Do salary increases mean we're more likely to get fired
I see a lot of people cheering and celebrating the salary increases and I just got a new offer letter confirming $100k base up from $85k originally. This is in New York and I see similar increases in salary in London as well.
While I am ecstatic about this myself, I do know that this is a business and profitability growth matters do those at the top of the food chain.
I can't help but have this nagging feeling that these increases in salary means banks are going to have an even shorter fuse when it comes to letting staff go and from what I can see a lot of people were hired this year and there was a huge number of interns across banks that converted to FT roles, not particularly large but not a small number either.
What do you guys think, are we all being slowly led to the slaughter or is there going to be no repercussions
Edit: just saw this on efinancialcareers so feeling a bit uneasy even though the cuts might not reach A1 https://www.efinancialcareers.co.uk/news/2022/03/…
Capital market events e.g. M&A have always been cyclical. Hiring reflects this. At least now the upswing came with a salary hike.

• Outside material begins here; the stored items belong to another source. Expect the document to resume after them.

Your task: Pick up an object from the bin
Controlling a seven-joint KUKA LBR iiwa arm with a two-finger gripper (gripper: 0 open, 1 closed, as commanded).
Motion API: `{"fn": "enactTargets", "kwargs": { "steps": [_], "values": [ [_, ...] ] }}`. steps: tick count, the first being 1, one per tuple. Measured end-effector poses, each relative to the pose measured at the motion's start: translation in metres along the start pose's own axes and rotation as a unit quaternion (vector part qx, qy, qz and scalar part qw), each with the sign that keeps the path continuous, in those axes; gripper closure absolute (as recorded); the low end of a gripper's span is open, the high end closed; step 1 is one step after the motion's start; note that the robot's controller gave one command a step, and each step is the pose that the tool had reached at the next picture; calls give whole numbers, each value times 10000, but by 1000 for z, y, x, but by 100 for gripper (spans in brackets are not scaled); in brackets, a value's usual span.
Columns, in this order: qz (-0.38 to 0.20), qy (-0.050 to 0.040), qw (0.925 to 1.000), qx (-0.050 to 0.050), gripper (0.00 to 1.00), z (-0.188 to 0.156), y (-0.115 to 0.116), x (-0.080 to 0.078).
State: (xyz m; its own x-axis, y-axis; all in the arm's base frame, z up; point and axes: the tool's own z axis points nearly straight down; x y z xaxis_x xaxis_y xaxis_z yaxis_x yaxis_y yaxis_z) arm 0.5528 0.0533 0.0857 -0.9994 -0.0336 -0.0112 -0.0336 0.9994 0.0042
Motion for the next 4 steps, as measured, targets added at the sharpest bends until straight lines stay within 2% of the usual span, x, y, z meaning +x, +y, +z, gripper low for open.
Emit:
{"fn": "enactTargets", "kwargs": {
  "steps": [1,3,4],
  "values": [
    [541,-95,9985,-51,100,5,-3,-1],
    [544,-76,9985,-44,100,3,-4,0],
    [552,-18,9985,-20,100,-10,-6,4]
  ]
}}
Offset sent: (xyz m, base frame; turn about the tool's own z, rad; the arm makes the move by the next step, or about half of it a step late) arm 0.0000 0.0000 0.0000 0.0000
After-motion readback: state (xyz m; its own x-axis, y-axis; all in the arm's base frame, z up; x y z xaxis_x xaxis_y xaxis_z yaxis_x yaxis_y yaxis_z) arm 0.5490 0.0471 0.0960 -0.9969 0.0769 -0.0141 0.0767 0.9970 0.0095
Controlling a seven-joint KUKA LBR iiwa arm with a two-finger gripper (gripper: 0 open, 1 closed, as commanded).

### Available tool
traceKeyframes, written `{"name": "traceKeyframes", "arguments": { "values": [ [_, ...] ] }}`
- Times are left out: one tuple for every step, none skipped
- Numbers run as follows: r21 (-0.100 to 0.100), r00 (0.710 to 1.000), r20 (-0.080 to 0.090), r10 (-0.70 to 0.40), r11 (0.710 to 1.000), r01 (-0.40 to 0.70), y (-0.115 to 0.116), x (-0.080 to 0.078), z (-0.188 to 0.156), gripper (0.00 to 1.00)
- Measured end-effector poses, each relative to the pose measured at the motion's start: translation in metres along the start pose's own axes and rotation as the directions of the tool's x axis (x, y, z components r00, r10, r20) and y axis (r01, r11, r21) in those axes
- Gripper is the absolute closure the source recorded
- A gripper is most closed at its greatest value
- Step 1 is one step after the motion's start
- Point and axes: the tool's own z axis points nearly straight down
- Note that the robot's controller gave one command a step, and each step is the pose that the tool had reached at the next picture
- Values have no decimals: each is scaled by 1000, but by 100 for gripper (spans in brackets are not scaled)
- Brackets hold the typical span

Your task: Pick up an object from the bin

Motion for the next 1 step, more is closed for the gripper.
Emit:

Bare in mind, this is a long overdue hike. These salaries hadn't changed for like 10 years. That's a lot of inflation unadjusted for.
Chill guy… it's at the Director level where your bonus becomes a multiple of your salary where you need to start considering your overhead costs to the bank as a factor of your job security… think about it, with all the recent salary increases at basically all the banks which, in the current environment are desperate for talent, laying off analysts/associates basically means paying them severance to have them go directly to a competitor.
I am not sure as ive only been in the industry a year now
i think there’s a false level of security a few of us have coming off the bull market. I work in chicago, and the behavior of firms was very telling.
baird, for instance, at the jr level is known for really high bases and variable bonuses — good strategy for hiring quickly. But when covid hit, so many people were let go. Jr talent was an easy expense to cull. Then they went right back on a hiring spree and went crazy with it
so yes. I do legitimately think higher salaries COULD mean you’re cut more quickly depending on the firm
This is a fair question but understand hardly ever does junior staff salary depend on keeping them around or not. Its more that the “workload” is not there. So understand when jr staff is getting 15k more the senior people also saw pay increases (record years).
Bottomline taking less salary today does not change if you get canned later as its out of your control. You just need to find a firm/team that understands finance is more a marathon.
Above poster mentions “covid shock”. Banks are kings of hiring at wrong time and they ALL read covid shock wrong and thats why the major hiring squeeze came later.
I was thinking about the same thing. Just had a call where HR communicated the base salary step-up for incoming analysts and she said we’d be held to a higher standard as a result.